When she came to Holland she was in flight. As a Somali Muslim woman, she had an arranged marriage. That did not sit well with her. She wanted something else. So she fled the country, changing her name and trying to cover her tracks, fearing for her life (after she did escape she discovered that her family did hunt for her, and later her father disowned and denied her for escaping).


Sadly, avoiding marriage is not considered a good reason to move. It is a ridiculous stance. In too many countries, refusing a arranged marriage is fatal. Let us not even genital mutilation, not even not even done medically, though any doctor involving themselves in the genital mutilation of little girls should be disbarred, if not stoned. So she fled, to find freedom and safety. Safety from this abuse. We should be able to assume that America and Europe would stand against barbarism. And I don't use the term lightly. As these types of activities are allowed to continue, the disdain we have for them should not be couched because they are wrapped in tradition and faith. It is no excuse. There are no excuses.


The fact that nations aren't addressing these abuses is diabolic.
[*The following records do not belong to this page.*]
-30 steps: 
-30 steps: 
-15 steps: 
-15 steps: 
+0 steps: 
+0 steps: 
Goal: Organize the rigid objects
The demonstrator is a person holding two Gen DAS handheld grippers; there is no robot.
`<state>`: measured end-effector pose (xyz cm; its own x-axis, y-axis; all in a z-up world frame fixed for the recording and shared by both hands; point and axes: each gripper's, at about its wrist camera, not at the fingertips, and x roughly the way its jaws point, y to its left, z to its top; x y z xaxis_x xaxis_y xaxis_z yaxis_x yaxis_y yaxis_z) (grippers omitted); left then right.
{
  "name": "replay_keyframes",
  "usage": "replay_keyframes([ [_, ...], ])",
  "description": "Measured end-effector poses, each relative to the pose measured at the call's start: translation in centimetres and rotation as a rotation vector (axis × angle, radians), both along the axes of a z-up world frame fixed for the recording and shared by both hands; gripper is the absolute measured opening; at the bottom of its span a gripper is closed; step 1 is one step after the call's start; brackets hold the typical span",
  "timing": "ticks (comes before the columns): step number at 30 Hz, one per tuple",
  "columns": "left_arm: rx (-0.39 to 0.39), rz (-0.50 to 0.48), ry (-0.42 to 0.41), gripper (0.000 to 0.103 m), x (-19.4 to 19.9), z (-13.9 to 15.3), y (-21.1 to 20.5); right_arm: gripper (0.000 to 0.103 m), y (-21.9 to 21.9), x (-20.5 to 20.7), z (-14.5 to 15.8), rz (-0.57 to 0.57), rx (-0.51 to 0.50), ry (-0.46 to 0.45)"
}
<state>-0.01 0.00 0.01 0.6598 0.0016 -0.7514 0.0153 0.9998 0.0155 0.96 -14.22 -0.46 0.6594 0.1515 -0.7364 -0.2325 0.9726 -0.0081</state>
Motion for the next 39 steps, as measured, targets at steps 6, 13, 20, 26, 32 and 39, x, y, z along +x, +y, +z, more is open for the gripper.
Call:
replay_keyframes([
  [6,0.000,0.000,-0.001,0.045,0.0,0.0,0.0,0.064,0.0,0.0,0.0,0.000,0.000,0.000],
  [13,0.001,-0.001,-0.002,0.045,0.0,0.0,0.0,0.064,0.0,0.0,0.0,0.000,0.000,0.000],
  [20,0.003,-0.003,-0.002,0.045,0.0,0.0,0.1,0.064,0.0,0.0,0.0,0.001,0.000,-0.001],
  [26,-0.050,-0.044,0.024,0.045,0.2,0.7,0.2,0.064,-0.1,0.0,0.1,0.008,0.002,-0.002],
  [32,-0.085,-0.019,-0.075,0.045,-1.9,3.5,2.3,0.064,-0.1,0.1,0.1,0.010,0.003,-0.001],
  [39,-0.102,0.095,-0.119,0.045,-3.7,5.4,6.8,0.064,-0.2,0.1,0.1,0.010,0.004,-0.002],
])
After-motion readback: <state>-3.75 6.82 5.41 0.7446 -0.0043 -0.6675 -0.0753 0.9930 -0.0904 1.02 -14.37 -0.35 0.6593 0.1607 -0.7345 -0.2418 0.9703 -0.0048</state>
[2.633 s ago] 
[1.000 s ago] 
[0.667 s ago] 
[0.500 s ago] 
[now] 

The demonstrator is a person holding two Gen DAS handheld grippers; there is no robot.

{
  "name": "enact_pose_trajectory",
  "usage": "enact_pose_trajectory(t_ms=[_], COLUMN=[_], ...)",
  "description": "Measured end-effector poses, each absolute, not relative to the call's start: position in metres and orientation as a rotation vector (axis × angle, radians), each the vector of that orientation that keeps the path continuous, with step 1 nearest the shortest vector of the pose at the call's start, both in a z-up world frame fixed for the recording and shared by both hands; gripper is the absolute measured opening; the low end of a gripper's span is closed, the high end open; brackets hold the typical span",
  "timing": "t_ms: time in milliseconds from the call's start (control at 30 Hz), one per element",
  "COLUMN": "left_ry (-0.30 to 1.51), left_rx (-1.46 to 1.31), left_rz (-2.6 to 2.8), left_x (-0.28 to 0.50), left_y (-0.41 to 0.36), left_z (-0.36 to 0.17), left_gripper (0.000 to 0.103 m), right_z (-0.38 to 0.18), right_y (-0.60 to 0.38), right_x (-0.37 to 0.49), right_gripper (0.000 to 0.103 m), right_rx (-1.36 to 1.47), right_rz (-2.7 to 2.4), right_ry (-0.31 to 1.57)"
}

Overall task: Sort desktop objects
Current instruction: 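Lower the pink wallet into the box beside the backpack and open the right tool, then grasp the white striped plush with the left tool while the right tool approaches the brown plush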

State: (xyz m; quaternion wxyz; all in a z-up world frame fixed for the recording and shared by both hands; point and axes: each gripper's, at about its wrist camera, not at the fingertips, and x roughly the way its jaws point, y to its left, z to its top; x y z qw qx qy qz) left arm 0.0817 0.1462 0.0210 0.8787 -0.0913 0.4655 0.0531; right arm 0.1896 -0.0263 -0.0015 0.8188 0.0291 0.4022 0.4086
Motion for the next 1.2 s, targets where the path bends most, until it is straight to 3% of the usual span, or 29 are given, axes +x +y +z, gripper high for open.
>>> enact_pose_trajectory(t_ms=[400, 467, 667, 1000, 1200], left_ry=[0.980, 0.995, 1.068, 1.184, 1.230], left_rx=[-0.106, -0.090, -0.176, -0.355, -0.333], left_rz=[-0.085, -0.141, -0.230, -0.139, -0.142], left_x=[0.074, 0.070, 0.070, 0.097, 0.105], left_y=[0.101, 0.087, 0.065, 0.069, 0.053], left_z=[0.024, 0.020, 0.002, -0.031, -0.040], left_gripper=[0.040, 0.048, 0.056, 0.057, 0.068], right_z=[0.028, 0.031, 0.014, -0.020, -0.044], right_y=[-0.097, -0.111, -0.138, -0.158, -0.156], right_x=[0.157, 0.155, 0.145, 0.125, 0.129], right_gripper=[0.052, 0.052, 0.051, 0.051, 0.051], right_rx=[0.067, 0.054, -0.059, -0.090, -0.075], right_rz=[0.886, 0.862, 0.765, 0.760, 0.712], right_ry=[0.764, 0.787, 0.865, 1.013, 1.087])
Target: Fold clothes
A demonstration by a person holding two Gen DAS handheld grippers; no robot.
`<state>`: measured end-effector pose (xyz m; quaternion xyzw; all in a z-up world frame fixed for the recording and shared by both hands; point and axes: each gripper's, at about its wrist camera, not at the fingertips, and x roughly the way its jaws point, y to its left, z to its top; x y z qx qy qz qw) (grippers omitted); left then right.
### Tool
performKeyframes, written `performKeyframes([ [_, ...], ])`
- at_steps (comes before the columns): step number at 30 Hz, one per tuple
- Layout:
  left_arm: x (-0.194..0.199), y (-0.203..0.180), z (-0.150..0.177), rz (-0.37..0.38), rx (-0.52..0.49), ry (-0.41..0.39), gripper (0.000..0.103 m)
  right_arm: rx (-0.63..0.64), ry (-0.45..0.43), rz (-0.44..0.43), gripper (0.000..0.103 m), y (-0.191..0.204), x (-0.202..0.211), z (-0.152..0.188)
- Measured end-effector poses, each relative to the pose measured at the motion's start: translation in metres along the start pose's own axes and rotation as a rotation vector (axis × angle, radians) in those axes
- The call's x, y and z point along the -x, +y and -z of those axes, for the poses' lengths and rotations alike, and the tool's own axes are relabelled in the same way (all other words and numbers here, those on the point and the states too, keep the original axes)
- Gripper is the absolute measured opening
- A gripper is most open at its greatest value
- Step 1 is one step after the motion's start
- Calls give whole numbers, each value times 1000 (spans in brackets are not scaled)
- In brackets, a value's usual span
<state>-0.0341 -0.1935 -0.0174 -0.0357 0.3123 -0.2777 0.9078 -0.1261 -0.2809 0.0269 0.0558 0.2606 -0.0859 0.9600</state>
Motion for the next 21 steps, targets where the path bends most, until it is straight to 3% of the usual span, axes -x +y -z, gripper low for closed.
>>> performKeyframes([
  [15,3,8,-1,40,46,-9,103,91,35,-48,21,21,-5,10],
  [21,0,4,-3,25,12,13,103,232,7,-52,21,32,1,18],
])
Helping people escape this, honor killings, and all the other crap should be as important as the stories of aiding in the flight of people from beyond the Iron Curtain.

With all the trouble she chose to come to the United States and a post at the American Enterprise Institute, not my favorite group, but it is hard for me to hold that against her. She is a more conservative person than me on defense, diplomacy, criminal justice, and immigration. But she is honest in her stances, and in her secular and atheist opinions.

Hopefully now that she is safer and able to be more open and strident we will hear far more from her.